By JENNIKA INGRAM | Reporter
When Palisadian Joshua Corwin was putting together his debut memoir poetry collection and selected the launch date of April 20, he most certainly did not expect Safer at Home orders that spanned the state of California to throw a wrench in his book launch plans.
But even as the pandemic kept people at home, the show must go on—and the neurodiverse poet’s book “Becoming Vulnerable” was launched virtually via Zoom.
More than 100 people attended the first-ever Zoom book launch sponsored by The Miracle Project, a “fully inclusive theatre, film and expressive arts program for children, teens and adults with autism and all abilities.”
Miracle Project founder and global leader on neurodiversity Elaine Hall moderated the program and introduced the author, touting the Marquez Knolls resident’s “Becoming Vulnerable” as a “must-have” book. Hall added that Corwin is an incredible voice and teacher.
“You are going to be teaching and helping so many people,” Hall shared.
Corwin chose the date for the launch to honor National Poetry Month and National Autism Awareness Month, as well as aligning it with the cannabis-oriented celebrations that take place on the date, due to his experience with marijuana addiction.
Corwin read poems from his book, starting with “The Update.” He followed by reading his poem “12:01 a.m.”—the second poem he ever published, which was nominated for a Pushcart Prize.
Corwin graduated with a Bachelor of Arts in mathematics and a minor in philosophy from Pitzer College in 2019, commenting that he is a different person now than when he wrote the book.
“I realized there was this change that happened in me,” Corwin said during the launch, touching on the fact that he is incredibly grateful.
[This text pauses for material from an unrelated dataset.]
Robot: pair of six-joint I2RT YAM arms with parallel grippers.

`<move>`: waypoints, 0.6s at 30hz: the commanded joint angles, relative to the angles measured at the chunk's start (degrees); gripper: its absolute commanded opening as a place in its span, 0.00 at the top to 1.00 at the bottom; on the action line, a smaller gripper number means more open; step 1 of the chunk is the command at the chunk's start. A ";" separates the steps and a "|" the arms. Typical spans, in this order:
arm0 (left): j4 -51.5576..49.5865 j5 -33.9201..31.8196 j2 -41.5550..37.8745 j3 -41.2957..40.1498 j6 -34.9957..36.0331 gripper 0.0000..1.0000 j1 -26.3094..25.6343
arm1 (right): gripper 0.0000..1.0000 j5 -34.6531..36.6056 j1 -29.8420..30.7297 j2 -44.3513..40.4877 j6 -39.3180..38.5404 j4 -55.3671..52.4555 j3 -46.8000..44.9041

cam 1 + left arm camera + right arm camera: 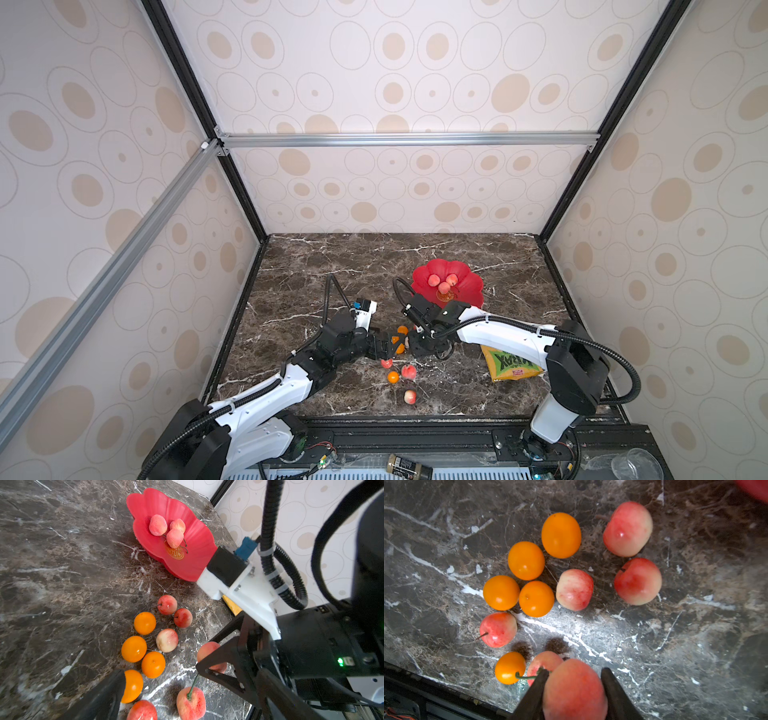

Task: Arrange fruit in a fruit bowl
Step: Pick up the fruit from the center of the table.

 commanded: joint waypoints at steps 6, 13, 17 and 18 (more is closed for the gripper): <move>4.63 0.95 4.42 5.46 2.13 0.01 -0.79 | 0.58 1.22 -2.24 -2.59 -0.96 -3.47 -0.17; 5.51 1.12 5.16 5.47 1.86 0.01 -0.76 | 0.58 0.82 -2.93 -2.24 -1.28 -3.40 -0.17; 5.58 1.04 5.40 5.56 1.95 0.01 -0.75 | 0.58 0.82 -3.43 -2.70 -1.50 -3.40 0.18; 5.71 1.17 5.58 5.64 1.95 0.01 -0.83 | 0.58 0.74 -3.70 -2.74 -1.57 -3.57 0.41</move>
“Everything you’ve been through is for a purpose so you could be here sharing this with us,” Hall said, noting that Corwin is beyond his years.
After Corwin read poetry, the audience had a chance to ask questions and share their thoughts.
When asked, Corwin shared that two of his favorite pieces in the book are “Gratitude After Breakfast” and “Hello Grandpa”—a hybrid poem. Those poems are only available to people by purchasing the book, he noted.
“Was there something about your grandfather that inspired your work?” an audience member inquired.
Corwin said that his grandfather always wanted him to put out a poetry collection and book. “Don’t ever stop writing” were his grandfather’s final words to Corwin from a hospital bed.
Multiple audience members typed in encouraging messages: “Josh, your sensitivity and willingness to be vulnerable makes you incredibly relatable. I can’t wait for the world to receive the gift of your writing!
” wrote participant Alyce Botwinick.
Another attendee with autism said that by listening to Corwin, he feels seen.
Corwin, who read his poetry with great emotion, spent a few minutes talking about a common misconception that people on the spectrum don’t have emotion, when the contrary is true.
Corwin finished by sharing a few words of advice: “Life is not a straight path, we do have a choice,” Corwin said. “We do have a choice to grow from every single experience. Things aren’t always linear … Enjoy, really. This is a hard lesson I need to remind myself daily, if not more.”
Among those in attendance were Kim Harvey, associate editor of Palette Poetry, and Georgian-American David Dephy. Steve Silberman, author of “NeuroTribes,” also tweeted about the launch.
Corwin will be co-leading The Miracle Project’s brand new program, the AutAdd Poet Society, along with three other instructors, which began on Wednesday, April 22.
This seven-week online poetry course will meet via Zoom through June 3 on Wednesdays from 7:15 to 8:30 p.m. All individuals from 18 years old and above—neurotypical or neurodiverse—are welcome to participate.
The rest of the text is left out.